Description of the task: Tally up the lines in the material where the word "hand" appears, then give the total and nothing else.

Data to examine:
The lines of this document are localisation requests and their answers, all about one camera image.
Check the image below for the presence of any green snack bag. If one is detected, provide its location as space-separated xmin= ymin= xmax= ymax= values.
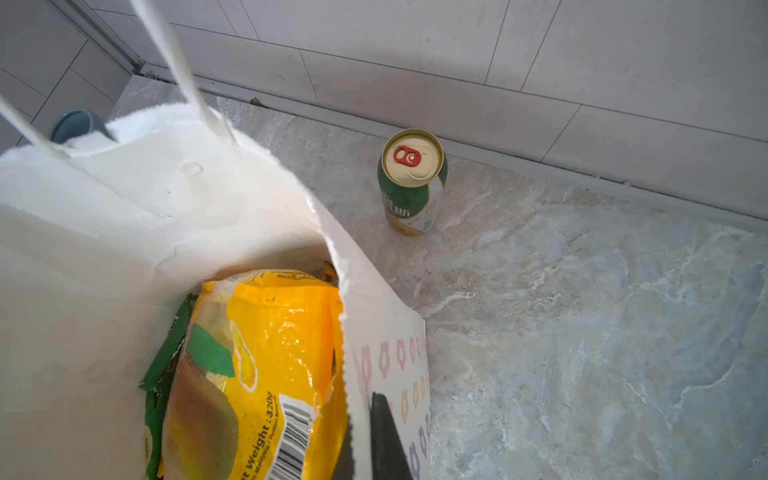
xmin=139 ymin=294 xmax=198 ymax=479

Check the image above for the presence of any yellow mango snack bag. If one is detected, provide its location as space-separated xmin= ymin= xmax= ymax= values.
xmin=162 ymin=266 xmax=348 ymax=479

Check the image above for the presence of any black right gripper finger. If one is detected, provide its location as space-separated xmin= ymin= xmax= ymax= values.
xmin=370 ymin=392 xmax=413 ymax=480

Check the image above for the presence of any teal cup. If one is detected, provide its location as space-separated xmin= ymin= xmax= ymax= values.
xmin=49 ymin=109 xmax=114 ymax=145

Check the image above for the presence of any aluminium corner frame post left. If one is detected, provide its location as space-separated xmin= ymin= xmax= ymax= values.
xmin=50 ymin=0 xmax=144 ymax=74

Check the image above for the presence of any white printed paper bag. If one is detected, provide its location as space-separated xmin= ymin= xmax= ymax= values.
xmin=1 ymin=1 xmax=432 ymax=479

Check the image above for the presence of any green beer can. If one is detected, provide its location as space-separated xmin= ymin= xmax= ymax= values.
xmin=377 ymin=128 xmax=448 ymax=236

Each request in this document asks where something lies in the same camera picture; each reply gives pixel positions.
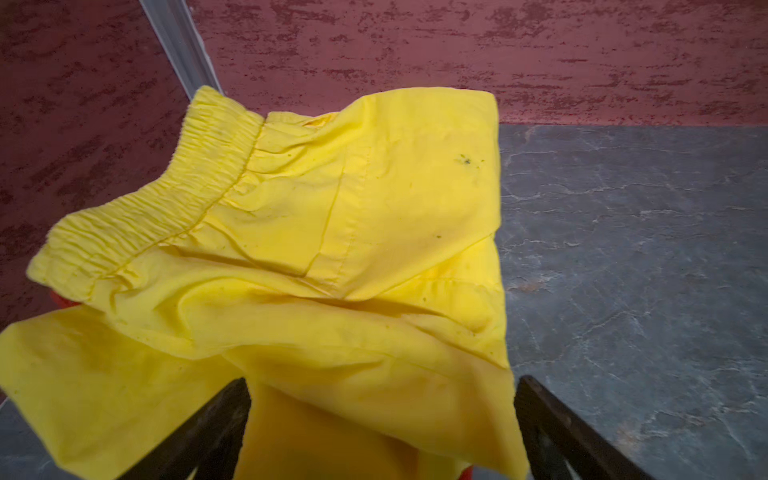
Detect red shorts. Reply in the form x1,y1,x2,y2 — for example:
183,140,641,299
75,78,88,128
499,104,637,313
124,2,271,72
50,290,79,309

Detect left aluminium corner post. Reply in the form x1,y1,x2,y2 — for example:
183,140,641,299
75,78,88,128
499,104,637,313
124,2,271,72
140,0,223,99

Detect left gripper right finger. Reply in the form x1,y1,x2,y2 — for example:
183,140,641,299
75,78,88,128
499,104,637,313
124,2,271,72
514,375,653,480

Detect yellow shorts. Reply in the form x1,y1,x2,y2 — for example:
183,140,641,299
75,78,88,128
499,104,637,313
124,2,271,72
1,87,529,479

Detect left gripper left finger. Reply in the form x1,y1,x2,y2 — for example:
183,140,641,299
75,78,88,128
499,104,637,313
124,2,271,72
120,379,251,480

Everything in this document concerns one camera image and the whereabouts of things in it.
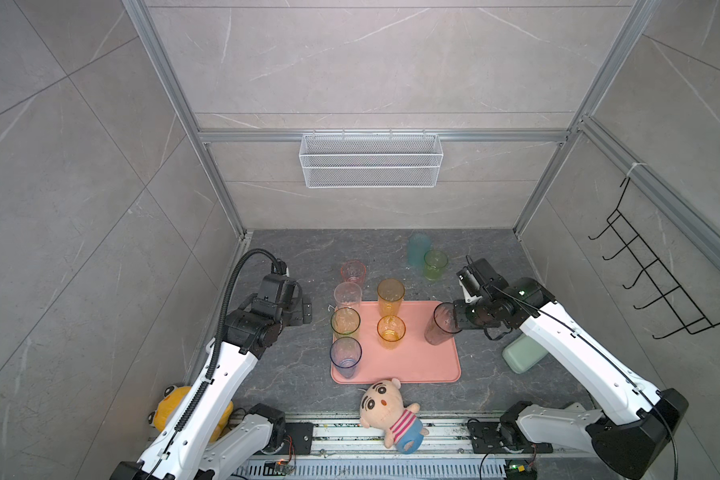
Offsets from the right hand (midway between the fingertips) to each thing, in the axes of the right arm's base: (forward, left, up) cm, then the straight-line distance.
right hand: (459, 314), depth 76 cm
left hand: (+4, +44, +4) cm, 44 cm away
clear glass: (+12, +30, -9) cm, 33 cm away
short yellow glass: (+3, +17, -16) cm, 23 cm away
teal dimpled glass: (+36, +4, -14) cm, 39 cm away
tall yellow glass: (+14, +16, -12) cm, 25 cm away
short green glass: (+30, -1, -16) cm, 34 cm away
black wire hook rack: (-5, -42, +12) cm, 44 cm away
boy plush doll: (-19, +21, -9) cm, 30 cm away
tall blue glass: (-5, +30, -12) cm, 33 cm away
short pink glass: (+26, +28, -15) cm, 41 cm away
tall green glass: (+1, +30, -5) cm, 30 cm away
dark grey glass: (-3, +4, +1) cm, 5 cm away
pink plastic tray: (-5, +10, -19) cm, 22 cm away
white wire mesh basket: (+53, +21, +12) cm, 58 cm away
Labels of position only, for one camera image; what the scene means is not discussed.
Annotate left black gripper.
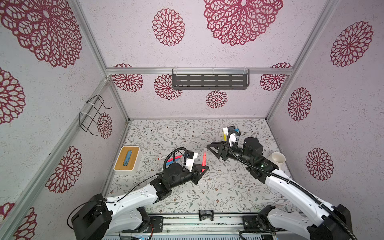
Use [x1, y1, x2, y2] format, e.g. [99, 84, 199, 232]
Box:
[170, 163, 208, 190]

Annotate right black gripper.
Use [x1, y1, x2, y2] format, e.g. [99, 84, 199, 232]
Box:
[207, 141, 254, 168]

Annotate pink highlighter pen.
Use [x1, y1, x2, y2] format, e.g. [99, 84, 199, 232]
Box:
[202, 152, 207, 167]
[167, 155, 183, 163]

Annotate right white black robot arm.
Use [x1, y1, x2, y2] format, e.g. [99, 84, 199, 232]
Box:
[207, 137, 357, 240]

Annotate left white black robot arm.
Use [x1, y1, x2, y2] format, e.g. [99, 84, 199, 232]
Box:
[67, 163, 209, 240]

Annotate wooden lid tissue box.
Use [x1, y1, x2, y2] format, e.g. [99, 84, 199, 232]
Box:
[114, 146, 142, 175]

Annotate white ceramic mug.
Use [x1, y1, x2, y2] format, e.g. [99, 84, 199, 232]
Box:
[267, 152, 286, 169]

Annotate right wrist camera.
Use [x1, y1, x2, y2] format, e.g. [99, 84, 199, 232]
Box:
[223, 126, 241, 147]

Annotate small black clip bracket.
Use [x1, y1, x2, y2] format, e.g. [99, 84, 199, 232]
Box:
[199, 210, 214, 222]

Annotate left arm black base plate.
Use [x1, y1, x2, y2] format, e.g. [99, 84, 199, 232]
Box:
[122, 217, 164, 234]

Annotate dark grey wall shelf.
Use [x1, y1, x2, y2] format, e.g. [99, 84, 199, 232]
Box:
[171, 69, 250, 90]

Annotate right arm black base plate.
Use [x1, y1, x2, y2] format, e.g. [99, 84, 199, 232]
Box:
[242, 215, 285, 234]

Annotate black wire wall rack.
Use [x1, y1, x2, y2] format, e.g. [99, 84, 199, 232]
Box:
[78, 95, 113, 139]

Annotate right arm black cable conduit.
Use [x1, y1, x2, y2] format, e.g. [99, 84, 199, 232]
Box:
[226, 130, 358, 240]

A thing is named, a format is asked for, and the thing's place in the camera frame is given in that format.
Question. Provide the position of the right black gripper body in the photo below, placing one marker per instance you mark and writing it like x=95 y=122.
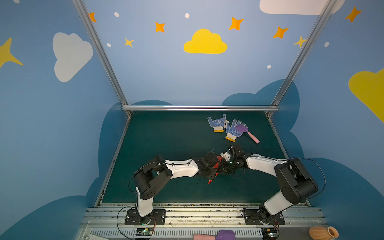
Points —
x=229 y=160

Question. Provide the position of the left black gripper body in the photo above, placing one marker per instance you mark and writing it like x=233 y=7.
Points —
x=214 y=167

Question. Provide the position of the red square paper sheet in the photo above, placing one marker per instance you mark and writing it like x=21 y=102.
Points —
x=215 y=169

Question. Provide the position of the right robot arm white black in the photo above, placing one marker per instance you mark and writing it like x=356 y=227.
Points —
x=295 y=182

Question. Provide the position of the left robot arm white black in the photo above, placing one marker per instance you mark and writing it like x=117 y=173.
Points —
x=151 y=178

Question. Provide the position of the right blue dotted work glove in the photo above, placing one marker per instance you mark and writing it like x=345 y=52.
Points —
x=232 y=132

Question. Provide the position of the blue dotted work glove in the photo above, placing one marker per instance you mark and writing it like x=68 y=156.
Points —
x=218 y=125
x=232 y=132

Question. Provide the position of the purple pink brush on table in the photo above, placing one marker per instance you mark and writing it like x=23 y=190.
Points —
x=245 y=129

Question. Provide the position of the left blue dotted work glove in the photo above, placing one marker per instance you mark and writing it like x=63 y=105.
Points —
x=218 y=125

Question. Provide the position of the pink purple brush front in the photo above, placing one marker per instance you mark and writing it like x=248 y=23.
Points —
x=222 y=235

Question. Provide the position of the right green circuit board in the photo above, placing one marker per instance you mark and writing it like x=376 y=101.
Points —
x=269 y=234

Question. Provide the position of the green circuit board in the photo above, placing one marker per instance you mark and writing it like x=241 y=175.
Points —
x=144 y=232
x=269 y=234

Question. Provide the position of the left green circuit board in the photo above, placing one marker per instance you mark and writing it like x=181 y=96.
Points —
x=144 y=232

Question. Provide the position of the terracotta ribbed vase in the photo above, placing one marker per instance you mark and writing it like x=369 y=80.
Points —
x=322 y=233

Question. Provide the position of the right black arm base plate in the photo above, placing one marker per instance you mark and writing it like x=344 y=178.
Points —
x=261 y=217

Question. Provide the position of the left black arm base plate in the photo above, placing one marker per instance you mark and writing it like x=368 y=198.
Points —
x=155 y=217

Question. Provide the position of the right aluminium frame post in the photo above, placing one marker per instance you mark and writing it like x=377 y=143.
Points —
x=305 y=50

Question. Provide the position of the aluminium frame post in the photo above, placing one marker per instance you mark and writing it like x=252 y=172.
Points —
x=305 y=50
x=91 y=30

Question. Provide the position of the rear aluminium frame bar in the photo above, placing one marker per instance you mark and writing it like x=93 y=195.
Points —
x=199 y=108

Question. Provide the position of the front aluminium rail base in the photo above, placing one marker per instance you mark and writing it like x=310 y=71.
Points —
x=182 y=221

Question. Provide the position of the left aluminium frame post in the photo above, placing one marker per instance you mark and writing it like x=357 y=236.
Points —
x=91 y=30

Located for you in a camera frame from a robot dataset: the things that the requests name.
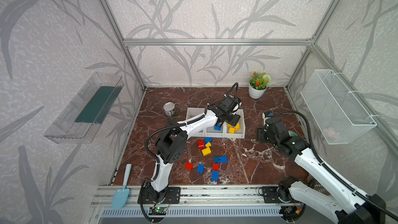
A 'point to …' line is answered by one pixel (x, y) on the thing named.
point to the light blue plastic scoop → (121, 197)
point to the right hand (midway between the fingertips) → (261, 125)
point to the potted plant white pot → (255, 93)
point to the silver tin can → (169, 108)
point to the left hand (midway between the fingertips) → (237, 113)
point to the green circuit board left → (157, 211)
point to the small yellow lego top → (208, 144)
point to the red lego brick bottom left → (188, 165)
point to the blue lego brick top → (208, 139)
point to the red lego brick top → (201, 144)
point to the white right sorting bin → (239, 134)
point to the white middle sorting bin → (211, 132)
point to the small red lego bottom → (216, 166)
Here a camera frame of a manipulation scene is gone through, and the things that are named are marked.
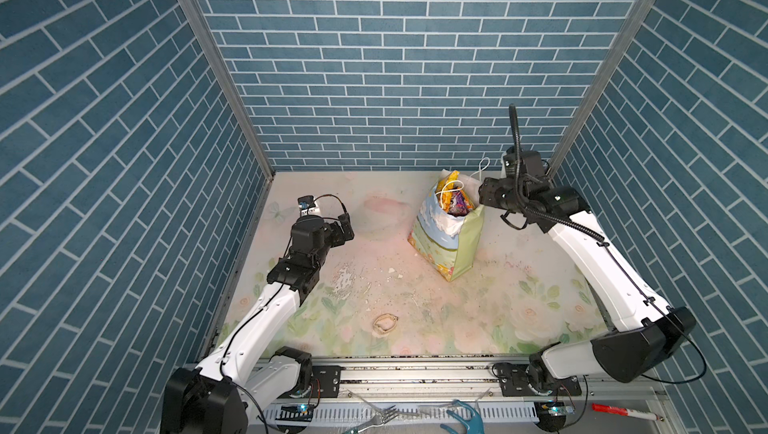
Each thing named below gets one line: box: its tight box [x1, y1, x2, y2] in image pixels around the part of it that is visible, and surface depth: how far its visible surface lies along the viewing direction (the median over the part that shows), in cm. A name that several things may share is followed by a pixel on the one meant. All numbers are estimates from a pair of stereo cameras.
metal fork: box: [343, 405, 399, 434], surface depth 70 cm
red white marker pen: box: [592, 403, 665, 422], surface depth 71 cm
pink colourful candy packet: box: [448, 189, 473, 217], surface depth 88 cm
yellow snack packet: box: [435, 170, 460, 212], surface depth 82 cm
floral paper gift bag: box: [408, 158, 491, 282], surface depth 83 cm
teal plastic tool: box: [440, 399, 485, 434], surface depth 69 cm
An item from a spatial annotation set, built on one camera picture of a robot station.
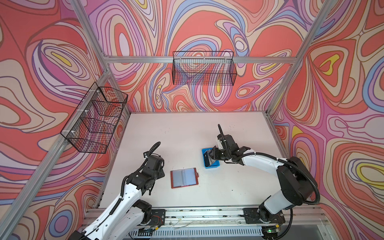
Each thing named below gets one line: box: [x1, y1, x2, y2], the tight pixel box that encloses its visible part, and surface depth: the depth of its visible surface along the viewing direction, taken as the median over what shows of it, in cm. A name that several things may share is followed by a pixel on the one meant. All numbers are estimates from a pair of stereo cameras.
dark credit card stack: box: [203, 149, 216, 167], surface depth 90 cm
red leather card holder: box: [170, 167, 199, 189], surface depth 88 cm
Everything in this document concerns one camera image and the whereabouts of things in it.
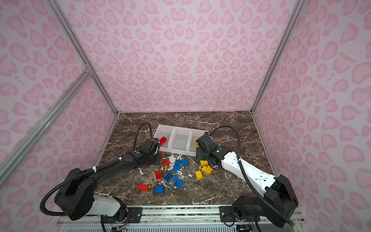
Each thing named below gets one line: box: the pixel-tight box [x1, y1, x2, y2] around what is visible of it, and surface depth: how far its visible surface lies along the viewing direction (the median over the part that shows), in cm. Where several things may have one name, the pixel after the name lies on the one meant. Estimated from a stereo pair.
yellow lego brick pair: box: [201, 165, 214, 176], surface depth 90 cm
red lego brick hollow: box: [155, 170, 162, 180], surface depth 87 cm
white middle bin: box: [168, 126, 193, 156], surface depth 100 cm
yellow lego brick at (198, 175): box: [195, 170, 203, 181], surface depth 86 cm
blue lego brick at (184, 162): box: [180, 158, 189, 166], surface depth 93 cm
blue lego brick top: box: [174, 159, 182, 166], surface depth 92 cm
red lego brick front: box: [136, 183, 150, 192], surface depth 83 cm
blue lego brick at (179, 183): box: [176, 179, 184, 189], surface depth 85 cm
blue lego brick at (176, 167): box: [172, 164, 181, 171], surface depth 92 cm
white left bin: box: [153, 124, 175, 152], surface depth 102 cm
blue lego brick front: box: [154, 185, 165, 194], surface depth 82 cm
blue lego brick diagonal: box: [164, 172, 174, 183], surface depth 87 cm
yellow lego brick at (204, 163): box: [199, 160, 209, 167], surface depth 92 cm

Solution to this problem: 5